July 10, 2011

Hadoop futures and enhancements

Hadoop is immature technology. As such, it naturally offers much room for improvement in both industrial-strengthness and performance. And since Hadoop is booming, multiple efforts are underway to fill those gaps. For example:

Cloudera’s proprietary code is focused on management, set-up, etc.
The “Phase 1” plans Hortonworks shared with me for Apache Hadoop are focused on industrial-strengthness, as are significant parts of “Phase 2”.*
MapR tells a performance story versus generic Apache Hadoop HDFS and MapReduce. (One aspect of same is just C++ vs. Java.)
So does Hadapt, but mainly vs. Hive.
Cloudera also tells me there’s a potential 4-5X performance improvement in Hive coming down the pike from what amounts to an optimizer rewrite.

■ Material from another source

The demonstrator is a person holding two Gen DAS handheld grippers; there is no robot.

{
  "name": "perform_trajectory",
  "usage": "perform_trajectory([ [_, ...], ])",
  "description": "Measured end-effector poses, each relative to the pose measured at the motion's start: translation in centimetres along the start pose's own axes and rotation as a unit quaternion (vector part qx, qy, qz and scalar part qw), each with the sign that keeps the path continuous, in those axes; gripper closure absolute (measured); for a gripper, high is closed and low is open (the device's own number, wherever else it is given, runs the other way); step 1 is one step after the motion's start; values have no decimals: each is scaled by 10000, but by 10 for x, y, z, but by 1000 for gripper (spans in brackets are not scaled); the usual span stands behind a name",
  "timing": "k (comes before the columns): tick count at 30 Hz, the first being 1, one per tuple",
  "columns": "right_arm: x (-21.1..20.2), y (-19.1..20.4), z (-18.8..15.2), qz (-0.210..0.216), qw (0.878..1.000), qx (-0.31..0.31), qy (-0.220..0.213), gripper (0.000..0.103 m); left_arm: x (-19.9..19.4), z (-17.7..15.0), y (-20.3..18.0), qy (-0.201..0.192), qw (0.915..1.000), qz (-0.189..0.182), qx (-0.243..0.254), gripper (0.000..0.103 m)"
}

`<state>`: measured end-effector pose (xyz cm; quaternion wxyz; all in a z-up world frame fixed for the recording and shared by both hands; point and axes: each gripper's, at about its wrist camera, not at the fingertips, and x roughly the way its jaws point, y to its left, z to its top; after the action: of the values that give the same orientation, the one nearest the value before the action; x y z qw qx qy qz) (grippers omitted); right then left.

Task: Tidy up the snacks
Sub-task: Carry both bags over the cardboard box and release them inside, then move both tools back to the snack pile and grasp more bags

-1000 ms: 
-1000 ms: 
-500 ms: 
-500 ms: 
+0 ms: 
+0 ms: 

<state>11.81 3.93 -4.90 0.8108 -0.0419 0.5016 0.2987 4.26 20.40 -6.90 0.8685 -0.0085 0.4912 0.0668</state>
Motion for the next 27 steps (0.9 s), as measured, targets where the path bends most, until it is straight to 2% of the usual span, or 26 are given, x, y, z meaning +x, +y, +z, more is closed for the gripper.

(Zettaset belongs in the discussion too, but made an unfortunate choice of embargo date.)

*Hortonworks, a new Hadoop company spun out of Yahoo, graciously permitted me to post a slide deck outlining an Apache Hadoop roadmap. Phase 1 refers to stuff that is underway more or less now. Phase 2 is scheduled for alpha in October, 2011, with production availability not too late in 2012.

You’ve probably heard some single point of failure fuss. Hadoop NameNodes can crash, which wouldn’t cause data loss, but would shut down the cluster for a little while. It’s hard to come up with real-life stories in which this has been a problem; still, it’s something that should be fixed, and everybody (including the Apache Hadoop folks, as part of Phase 2) has a favored solution. A more serious problem is that Hadoop is currently bad for small updates, because:

Hadoop’s fundamental paradigm assumes batch processing.
Both major workarounds to allow small updates are broken:
- HBase is seriously buggy, to the point that it sometimes loses data.
- Storing each update in a separate file runs afoul of a practical limit of 70-100 million files.

File-count limits also get blamed for a second problem, in that there may not be enough intermediate files allowed for your Reduce steps, necessitating awkward and perhaps poorly-performing MapReduce workarounds. Anyhow, the Phase 2 Apache Hadoop roadmap features a serious HBase rewrite. I’m less clear as to where things stand with respect to file-count limits.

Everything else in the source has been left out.